Once Upon a Time... When We Were Colored is a 1996 American period drama film directed by Tim Reid. The screenplay was written by Paul W. Cooper. The film is based on Clifton Taulbert’s real life and his non-fiction book Once Upon a Time When We Were Colored.

Plot
The film takes place in Glen Allan, Mississippi, during the mid-20th century. In the early stages of the film, the audience gains more knowledge regarding Cliff’s upbringing. His biological mother was too young to take care of him and was not able to provide Cliff with financial support therefore he was raised by his extended family. Ma Pearl and Poppa begin to take care of him but after a couple of years, Ma Ponk begins to take care of Cliff and ultimately raises him, with the help of Poppa.

Ma Ponk, Poppa, and Cliff are the three main characters in the film. Another scene that occurs early on in the film which helps to portray the racial climate during the 1950s in the South, is when Cliff and Poppa attend a parade hosted by the Ku Klux Klan and are confronted for being African Americans by a violent Ku Klux Klan member. As the film progresses, it is known that Cliff lives in a low-income, rural place where almost every adult is a laborer, most commonly a field worker. This is known when the narrator mentions that Cliff attends school in a single bungalow where his classmates are the children of servants, illiterate farm workers, poor field workers, and maids. Even his caregiver, Ma Ponk works in a cotton field picking cotton for a white farmer.

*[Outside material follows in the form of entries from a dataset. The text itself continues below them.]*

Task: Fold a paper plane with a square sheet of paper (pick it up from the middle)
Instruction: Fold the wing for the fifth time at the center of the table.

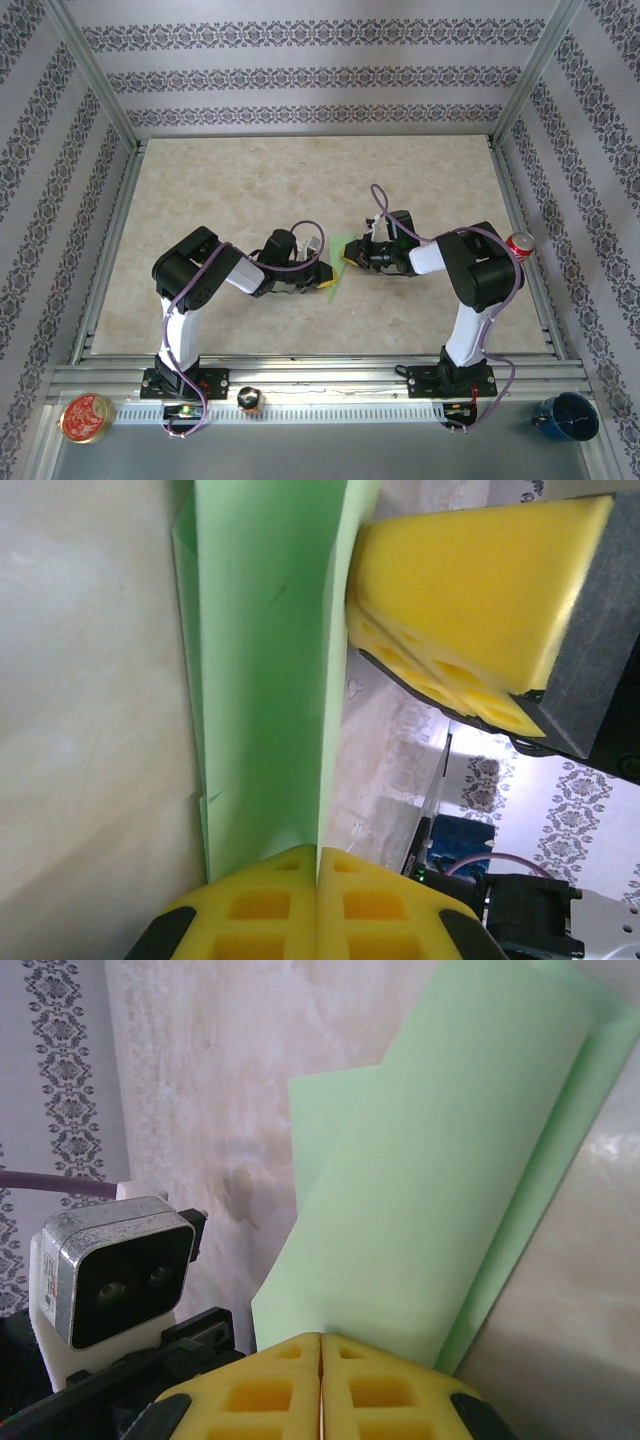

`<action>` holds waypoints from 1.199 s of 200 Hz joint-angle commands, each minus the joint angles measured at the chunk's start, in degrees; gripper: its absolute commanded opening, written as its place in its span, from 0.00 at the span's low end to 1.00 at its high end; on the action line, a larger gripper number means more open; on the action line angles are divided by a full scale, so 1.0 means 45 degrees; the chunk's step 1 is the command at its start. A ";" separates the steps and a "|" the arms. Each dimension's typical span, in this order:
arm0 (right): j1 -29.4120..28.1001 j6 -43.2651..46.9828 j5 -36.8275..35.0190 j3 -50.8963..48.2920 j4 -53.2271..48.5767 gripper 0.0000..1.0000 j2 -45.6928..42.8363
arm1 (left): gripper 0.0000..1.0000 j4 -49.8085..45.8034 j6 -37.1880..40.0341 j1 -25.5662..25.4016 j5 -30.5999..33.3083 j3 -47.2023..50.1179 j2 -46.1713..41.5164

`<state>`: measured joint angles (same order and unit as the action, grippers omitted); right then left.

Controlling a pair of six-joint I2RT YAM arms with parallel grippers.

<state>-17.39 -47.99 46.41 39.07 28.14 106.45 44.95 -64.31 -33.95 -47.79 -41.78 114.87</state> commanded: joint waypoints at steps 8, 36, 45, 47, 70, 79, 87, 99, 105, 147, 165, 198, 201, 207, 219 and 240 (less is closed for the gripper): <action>-0.0023 0.0303 0.0252 0.0263 0.0094 0.10 0.0274 | 0.00 -0.0243 -0.0025 0.0270 0.0374 0.0412 0.0313; -0.0110 0.0490 -0.0047 0.0442 -0.0550 0.11 0.0419 | 0.00 -0.0257 -0.0009 0.0294 0.0394 0.0455 0.0333; -0.0191 0.0627 -0.0198 0.0542 -0.0920 0.11 0.0478 | 0.00 -0.0263 0.0000 0.0299 0.0390 0.0475 0.0333; -0.0211 0.0674 -0.0226 0.0567 -0.0999 0.11 0.0483 | 0.00 -0.0262 -0.0004 0.0299 0.0401 0.0476 0.0333; -0.0468 0.1057 -0.0927 0.0835 -0.2199 0.10 0.0500 | 0.00 -0.0282 0.0015 0.0299 0.0405 0.0515 0.0372; -0.0557 0.1235 -0.1327 0.0951 -0.2814 0.10 0.0486 | 0.00 -0.0282 0.0015 0.0297 0.0400 0.0532 0.0353; -0.0622 0.1405 -0.1628 0.1033 -0.3258 0.09 0.0450 | 0.00 -0.0282 0.0034 0.0299 0.0405 0.0544 0.0352; -0.0739 0.1620 -0.1985 0.1155 -0.3809 0.09 0.0426 | 0.00 -0.0301 0.0051 0.0290 0.0366 0.0536 0.0333; -0.0805 0.1727 -0.2111 0.1242 -0.4063 0.09 0.0445 | 0.01 -0.0291 0.0035 0.0297 0.0323 0.0534 0.0333; -0.1096 0.1895 -0.2462 0.1567 -0.4806 0.09 0.0633 | 0.16 -0.0181 0.0035 0.0292 0.0010 0.0629 0.0037; -0.1165 0.1856 -0.2501 0.1600 -0.4867 0.08 0.0641 | 0.18 -0.0262 0.0034 0.0288 -0.0170 0.0737 -0.0181; -0.1214 0.1816 -0.2489 0.1679 -0.4935 0.08 0.0630 | 0.16 0.0147 -0.0269 0.0261 -0.0641 0.0941 -0.0270; -0.1214 0.1816 -0.2483 0.1688 -0.4946 0.08 0.0639 | 0.15 0.0207 -0.0292 0.0270 -0.0644 0.0976 -0.0289; -0.1214 0.1816 -0.2477 0.1689 -0.4961 0.08 0.0631 | 0.13 0.0268 -0.0334 0.0260 -0.0669 0.1029 -0.0328; -0.1234 0.1835 -0.2502 0.1708 -0.4998 0.08 0.0608 | 0.11 0.0302 -0.0366 0.0260 -0.0785 0.1059 -0.0351; -0.1253 0.1841 -0.2540 0.1728 -0.5076 0.08 0.0590 | 0.08 0.0441 -0.0450 0.0221 -0.1016 0.1060 -0.0390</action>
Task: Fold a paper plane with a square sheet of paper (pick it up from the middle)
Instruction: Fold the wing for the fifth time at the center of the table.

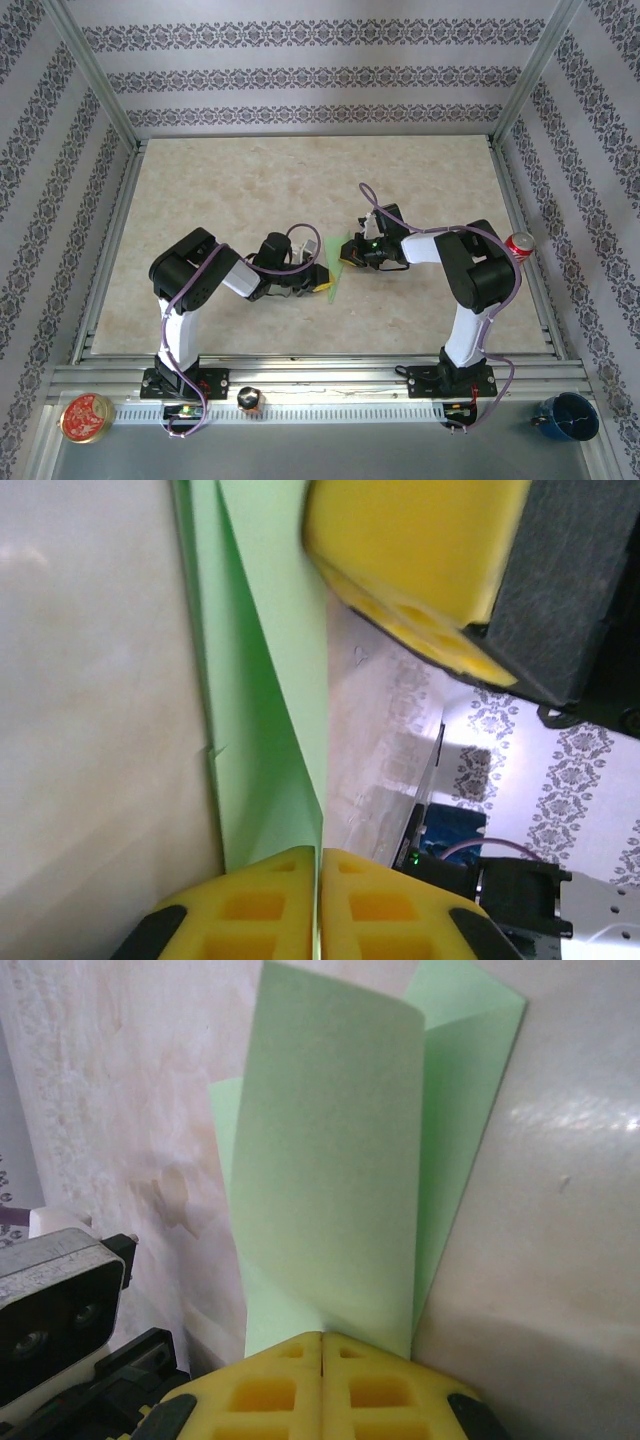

Also, the majority of the people living in this small town are part of a Christian church where at times they come together and unite to stay strong against the social injustices placed upon them. Ma Ponk is religious and is an active participant in her local Christian church. As she is a faithful member, she attends meeting regularly and is part of the church’s gospel choir. As the film progresses even more, the audience has the chance to see Cliff grow up into a hard-working young man with positive aspirations of becoming more educated. Cliff begins working for an older white woman, Ms. Mavory, who begins to show an interest in educating and enlightening Cliff. She asks him if he likes to read and he says yes therefore she then begins to make trips to the local library and checks out books for Cliff to read, which he otherwise would not have access to.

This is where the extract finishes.